A different kind of education

We had lunch at SOLA to say goodbye to baba Ted who is off to the US to do his scholarship collection miracles. While waiting for one of the guests we talked about the experience some of the girls had of being mentored by published authors in the US on their essays that they had submitted to Afghan Women’s Writers Project.

The experience of getting positive feedback and encouragement from such mentors or teachers in general is entirely alien to the students. Learning is associated with struggling to keep the teacher happy and lots of punishment, both psychological and corporal.

We told the two girls whose essays we had used in Sikkim about the reaction of the students there about their essays. One was about corporal punishment in schools. This was not mentioned in the essay that contrasted Afghan with American education. The Sikkimese children had talked much about such practices in India. We learned quickly that corporal punishment in Afghan schools is alive and well.
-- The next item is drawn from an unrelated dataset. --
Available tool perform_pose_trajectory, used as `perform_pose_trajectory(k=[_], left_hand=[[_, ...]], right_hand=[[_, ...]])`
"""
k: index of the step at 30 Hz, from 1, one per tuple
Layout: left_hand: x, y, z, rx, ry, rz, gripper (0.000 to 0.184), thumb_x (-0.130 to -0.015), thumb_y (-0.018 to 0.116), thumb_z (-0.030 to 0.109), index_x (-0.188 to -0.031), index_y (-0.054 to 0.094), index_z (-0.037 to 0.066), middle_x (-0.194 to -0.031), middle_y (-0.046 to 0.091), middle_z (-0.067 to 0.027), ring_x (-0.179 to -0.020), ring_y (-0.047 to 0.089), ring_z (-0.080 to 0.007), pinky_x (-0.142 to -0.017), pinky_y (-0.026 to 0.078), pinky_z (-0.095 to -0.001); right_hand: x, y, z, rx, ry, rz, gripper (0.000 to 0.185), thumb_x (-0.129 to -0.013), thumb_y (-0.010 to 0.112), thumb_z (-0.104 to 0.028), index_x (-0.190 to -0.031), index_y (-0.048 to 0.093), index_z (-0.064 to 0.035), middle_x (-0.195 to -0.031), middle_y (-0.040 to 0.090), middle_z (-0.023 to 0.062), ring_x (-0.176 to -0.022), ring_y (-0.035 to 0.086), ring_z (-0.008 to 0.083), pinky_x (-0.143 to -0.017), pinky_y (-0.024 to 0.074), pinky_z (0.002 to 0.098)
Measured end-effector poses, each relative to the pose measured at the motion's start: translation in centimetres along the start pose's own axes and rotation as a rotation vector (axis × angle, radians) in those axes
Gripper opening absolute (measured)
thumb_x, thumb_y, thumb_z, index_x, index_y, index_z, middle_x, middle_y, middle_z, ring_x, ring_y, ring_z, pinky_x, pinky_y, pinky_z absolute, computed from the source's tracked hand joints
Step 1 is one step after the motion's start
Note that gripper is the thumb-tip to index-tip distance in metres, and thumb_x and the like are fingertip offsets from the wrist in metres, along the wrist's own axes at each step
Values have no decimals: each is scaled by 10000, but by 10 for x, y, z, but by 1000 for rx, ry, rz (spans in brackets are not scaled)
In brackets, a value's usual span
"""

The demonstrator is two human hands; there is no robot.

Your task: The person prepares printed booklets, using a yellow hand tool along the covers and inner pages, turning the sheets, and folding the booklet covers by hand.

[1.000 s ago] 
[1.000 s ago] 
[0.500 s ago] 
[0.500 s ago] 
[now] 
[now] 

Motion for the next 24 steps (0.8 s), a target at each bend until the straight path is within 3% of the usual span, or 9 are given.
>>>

Several of the girls told us stories that made us cringe. Like a pencil threaded under and over the fingers and then slamming all fingers down. It’s a great way to break a kid’s fingers. Hitting a child on the head is apparently another common method by which teachers express discontent. F. told us about her classmate who, after being hit on the head with a heavy book had blood coming out of her nose, coloring her white chador red with blood. Z was eager to tell us her story; she got hit over the head by her teacher because she had misinterpreted her homework assignment. She had a headache for a week.

The most amazing thing is that they all laugh when they tell these stories. I asked whether parents didn’t get upset – in the US the school would have a lawsuit on its hands – but all told us that it was no use to send parents to school to complain because the teacher would simply say that the parents should take their child out of school if they weren’t happy with the methods of discipline.

These cruelties are inflicted by female teachers to female students. But they also have male teachers who cannot touch them and so the punishment is done by reducing grades or other forms of psychological harassment. Of course girls in this society are used to that. F told us that often, after we give her a ride to the corner of our street, saving her a long walk, the policeman standing there harasses her, calling her bad names because she gets out of a car with foreigners, worse, a car with a foreign man in it.